3.3 Forme du contrat
Le contrat de vente commerciale peut être formalisé par écrit ou par acte public. Le Code de commerce prévoit que les obligations commerciales sont valables et produisent effet quelle que soit la forme dans laquelle elles sont établies. De plus, le Code de commerce prévoit que des contrats doivent être rédigés dans un pays étranger lorsque la loi de ce pays l'exige, même si la loi nationale n'en impose pas la rédaction.
3.4 Éléments impliqués dans les ventes commerciales
Personnels :
- Le vendeur : personne physique ou morale qui fournit la chose ou le service objet du contrat.
- L'acheteur : personne physique ou morale qui reçoit la chose ou le service et s'engage à payer le prix établi.
Peuvent conclure le contrat d'achat commercial toutes les personnes à qui le Code civil permet de s'engager, sous réserve des exceptions suivantes :
- Le tuteur : pour les biens de la personne ou des personnes sous sa tutelle.
- Les mandataires : pour l'administration des biens dont ils sont responsables.
- Les exécuteurs testamentaires : pour les actifs qui leur sont confiés.
- Les employés de l'administration publique : pour les biens dont ils sont responsables.

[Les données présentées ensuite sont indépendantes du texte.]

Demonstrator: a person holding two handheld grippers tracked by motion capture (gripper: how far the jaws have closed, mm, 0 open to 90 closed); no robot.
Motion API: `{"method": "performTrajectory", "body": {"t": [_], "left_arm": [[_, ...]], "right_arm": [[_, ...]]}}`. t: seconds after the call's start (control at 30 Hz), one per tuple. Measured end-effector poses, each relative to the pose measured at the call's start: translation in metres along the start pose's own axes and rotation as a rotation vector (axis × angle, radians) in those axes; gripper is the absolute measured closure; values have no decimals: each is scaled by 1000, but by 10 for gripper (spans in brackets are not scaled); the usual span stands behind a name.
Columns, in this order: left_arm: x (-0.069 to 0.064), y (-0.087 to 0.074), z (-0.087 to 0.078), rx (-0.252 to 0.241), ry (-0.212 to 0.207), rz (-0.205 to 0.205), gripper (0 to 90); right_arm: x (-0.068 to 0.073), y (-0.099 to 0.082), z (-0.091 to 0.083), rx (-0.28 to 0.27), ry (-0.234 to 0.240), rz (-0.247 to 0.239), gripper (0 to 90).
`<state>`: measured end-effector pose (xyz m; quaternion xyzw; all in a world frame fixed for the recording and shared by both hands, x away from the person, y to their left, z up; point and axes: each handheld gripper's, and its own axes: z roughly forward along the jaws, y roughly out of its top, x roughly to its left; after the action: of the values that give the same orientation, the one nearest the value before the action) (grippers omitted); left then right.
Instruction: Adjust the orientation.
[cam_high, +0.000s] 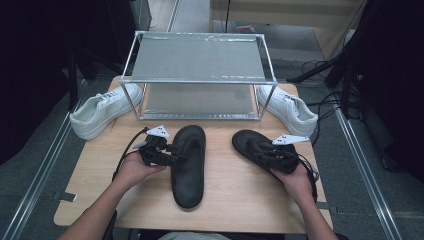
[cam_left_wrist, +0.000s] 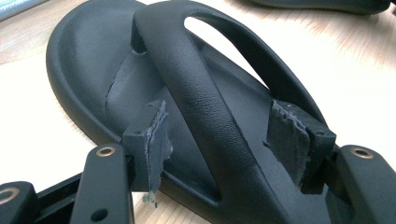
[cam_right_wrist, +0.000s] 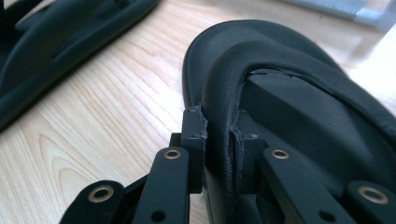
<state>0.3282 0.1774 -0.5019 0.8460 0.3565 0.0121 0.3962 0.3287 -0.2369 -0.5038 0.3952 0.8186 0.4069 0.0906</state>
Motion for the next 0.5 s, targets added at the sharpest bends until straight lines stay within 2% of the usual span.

- Les juges, les greffiers et les huissiers : en ce qui concerne les marchandises qui ont été en cause devant le tribunal de leur juridiction.
Réel (objet) :
La chose objet du contrat peut être immobilière ou mobilie. Sont également concernées les marchandises identifiées comme constituant l'entreprise, ainsi que d'autres biens personnels corporels qui peuvent être vendus dans le cadre commercial.

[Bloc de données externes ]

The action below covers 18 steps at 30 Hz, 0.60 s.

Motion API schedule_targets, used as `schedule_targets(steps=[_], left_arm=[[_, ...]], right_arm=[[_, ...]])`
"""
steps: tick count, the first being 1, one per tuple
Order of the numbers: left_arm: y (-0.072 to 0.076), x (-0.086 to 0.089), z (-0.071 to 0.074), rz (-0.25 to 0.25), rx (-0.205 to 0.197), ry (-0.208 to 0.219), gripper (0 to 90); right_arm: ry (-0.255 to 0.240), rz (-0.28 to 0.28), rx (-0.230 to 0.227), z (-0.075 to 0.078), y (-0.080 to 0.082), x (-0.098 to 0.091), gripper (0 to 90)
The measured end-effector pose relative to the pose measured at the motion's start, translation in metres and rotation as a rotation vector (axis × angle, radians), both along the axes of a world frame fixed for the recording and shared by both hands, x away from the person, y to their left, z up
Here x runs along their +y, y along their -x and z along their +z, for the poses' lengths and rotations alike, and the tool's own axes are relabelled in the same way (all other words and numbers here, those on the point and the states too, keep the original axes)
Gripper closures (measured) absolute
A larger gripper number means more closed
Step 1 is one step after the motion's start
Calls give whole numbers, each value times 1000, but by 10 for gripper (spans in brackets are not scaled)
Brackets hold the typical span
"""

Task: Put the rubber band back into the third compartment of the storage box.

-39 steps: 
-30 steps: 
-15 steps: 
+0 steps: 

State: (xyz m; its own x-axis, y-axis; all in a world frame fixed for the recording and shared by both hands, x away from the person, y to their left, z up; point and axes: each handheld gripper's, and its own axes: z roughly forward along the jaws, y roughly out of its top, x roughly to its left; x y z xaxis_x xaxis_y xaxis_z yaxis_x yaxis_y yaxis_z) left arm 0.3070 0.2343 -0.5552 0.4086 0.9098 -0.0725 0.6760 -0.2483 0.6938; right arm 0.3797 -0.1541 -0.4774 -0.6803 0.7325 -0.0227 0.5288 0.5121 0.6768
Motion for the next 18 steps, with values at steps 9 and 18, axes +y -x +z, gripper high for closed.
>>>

Le prix : c'est le montant versé en paiement par l'acheteur ; il doit être exprimé en argent ou en signe représentant une valeur. Le prix est déterminé ou déterminable lorsqu'il peut être fixé selon l'une des situations suivantes :
- une fois établies des références à certaines choses ;
- lorsque la détermination est laissée à une personne autre que l'une des parties contractantes ;
- lorsqu'il est fixé selon le prix du marché ou de la chose à une certaine date.
3.5 Effets du contrat
Le contrat définit les obligations de chaque partie :
a) Obligations du vendeur
- délivrer la chose vendue : la délivrance implique la mise en possession de l'acheteur et la remise de la chose en état conforme à la vente ;
- garantir la possession légale et paisible de la chose et répondre des vices cachés ou défauts ;
- assurer l'assainissement juridique de la chose, c'est‑à‑dire défendre l'acheteur contre les tiers qui pourraient troubler sa possession.

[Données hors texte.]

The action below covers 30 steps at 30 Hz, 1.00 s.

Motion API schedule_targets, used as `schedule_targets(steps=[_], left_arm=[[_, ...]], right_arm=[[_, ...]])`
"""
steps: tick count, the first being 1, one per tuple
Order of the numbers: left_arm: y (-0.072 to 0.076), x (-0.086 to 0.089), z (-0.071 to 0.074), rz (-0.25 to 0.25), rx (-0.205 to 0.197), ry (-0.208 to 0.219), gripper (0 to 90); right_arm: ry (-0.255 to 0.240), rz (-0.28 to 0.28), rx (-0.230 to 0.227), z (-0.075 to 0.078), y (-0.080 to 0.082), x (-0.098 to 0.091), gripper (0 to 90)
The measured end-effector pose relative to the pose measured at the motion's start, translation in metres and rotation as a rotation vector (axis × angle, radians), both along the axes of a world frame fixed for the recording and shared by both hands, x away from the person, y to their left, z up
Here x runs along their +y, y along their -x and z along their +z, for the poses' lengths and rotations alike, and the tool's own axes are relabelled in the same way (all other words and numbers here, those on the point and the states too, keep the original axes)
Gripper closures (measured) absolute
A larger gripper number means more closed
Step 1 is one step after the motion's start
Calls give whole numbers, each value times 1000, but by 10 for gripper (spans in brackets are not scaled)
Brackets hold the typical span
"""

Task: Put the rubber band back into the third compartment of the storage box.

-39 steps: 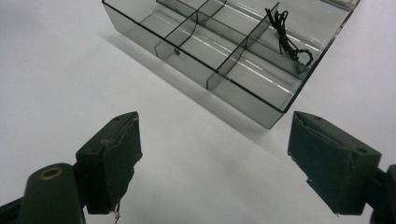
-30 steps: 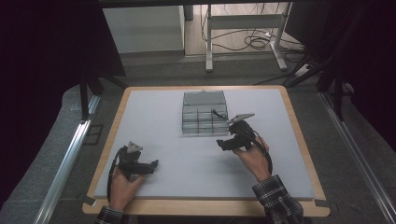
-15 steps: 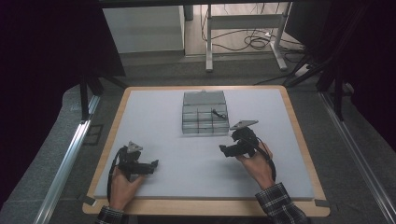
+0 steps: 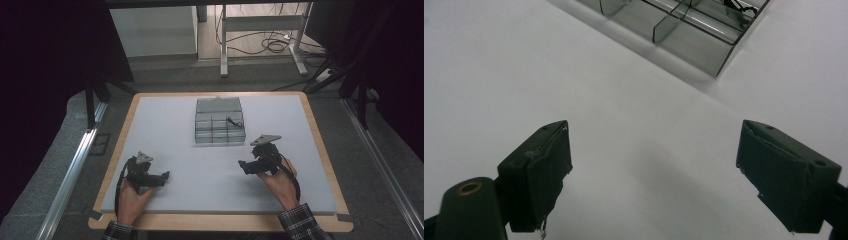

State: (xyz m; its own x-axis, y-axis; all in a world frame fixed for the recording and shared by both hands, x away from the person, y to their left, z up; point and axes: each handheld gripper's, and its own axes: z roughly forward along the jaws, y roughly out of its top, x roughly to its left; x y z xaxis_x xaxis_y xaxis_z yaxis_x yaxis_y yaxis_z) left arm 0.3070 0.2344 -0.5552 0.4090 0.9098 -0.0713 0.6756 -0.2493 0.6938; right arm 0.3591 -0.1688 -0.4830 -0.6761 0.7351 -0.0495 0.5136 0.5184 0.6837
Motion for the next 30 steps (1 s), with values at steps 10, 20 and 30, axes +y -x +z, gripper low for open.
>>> schedule_targets(steps=[10, 20, 30], left_arm=[[0, 0, 0, 0, 0, 1, 20], [0, 0, 0, 0, 0, 0, 20], [0, 0, 0, 0, 0, 0, 20]], right_arm=[[-4, -9, -8, -1, 9, -10, 139], [-10, -25, -14, -3, 19, -23, 127], [-2, -45, 1, -8, 28, -37, 99]])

b) Obligations de l'acheteur
- payer le prix convenu au lieu et au moment fixés dans le contrat ;
- prendre livraison des marchandises et accomplir les formalités nécessaires pour obtenir les effets de la vente.
3.6 Inexécution et résolution du contrat
La violation des obligations incombant à l'acheteur ou au vendeur entraîne les conséquences suivantes :
- a) L'inexécution par le vendeur de l'obligation de délivrer : l'acheteur peut demander l'exécution forcée du contrat ou sa résolution (résiliation) avec réparation éventuelle du préjudice.
- b) Le défaut d'assainissement par le vendeur : si l'acheteur ne bénéficie pas de la possession paisible (par exemple en cas d'expulsion), il a droit à des recours contre le vendeur, notamment la restitution du prix payé ou des dommages et intérêts. En cas de vices cachés, l'acheteur peut demander la résolution du contrat ou une réduction proportionnelle du prix.
- c) Le retard de paiement par l'acheteur : l'acheteur qui ne paie pas le prix à l'échéance doit payer les intérêts sur le montant dû et peut être tenu des dommages causés par le retard.
- d) Le refus injustifié de recevoir les marchandises par l'acheteur : si l'acheteur omet de recevoir les marchandises sans raison valable, le vendeur peut demander l'exécution forcée du contrat par les tribunaux, procéder au dépôt des marchandises aux frais de l'acheteur ou demander la résolution du contrat.
Note : les règles exposées se fondent sur les principes généraux du Code civil et du Code de commerce et peuvent varier selon la législation nationale applicable et la jurisprudence. En cas de doute, il est recommandé de consulter un avocat spécialisé en droit des contrats ou en droit commercial.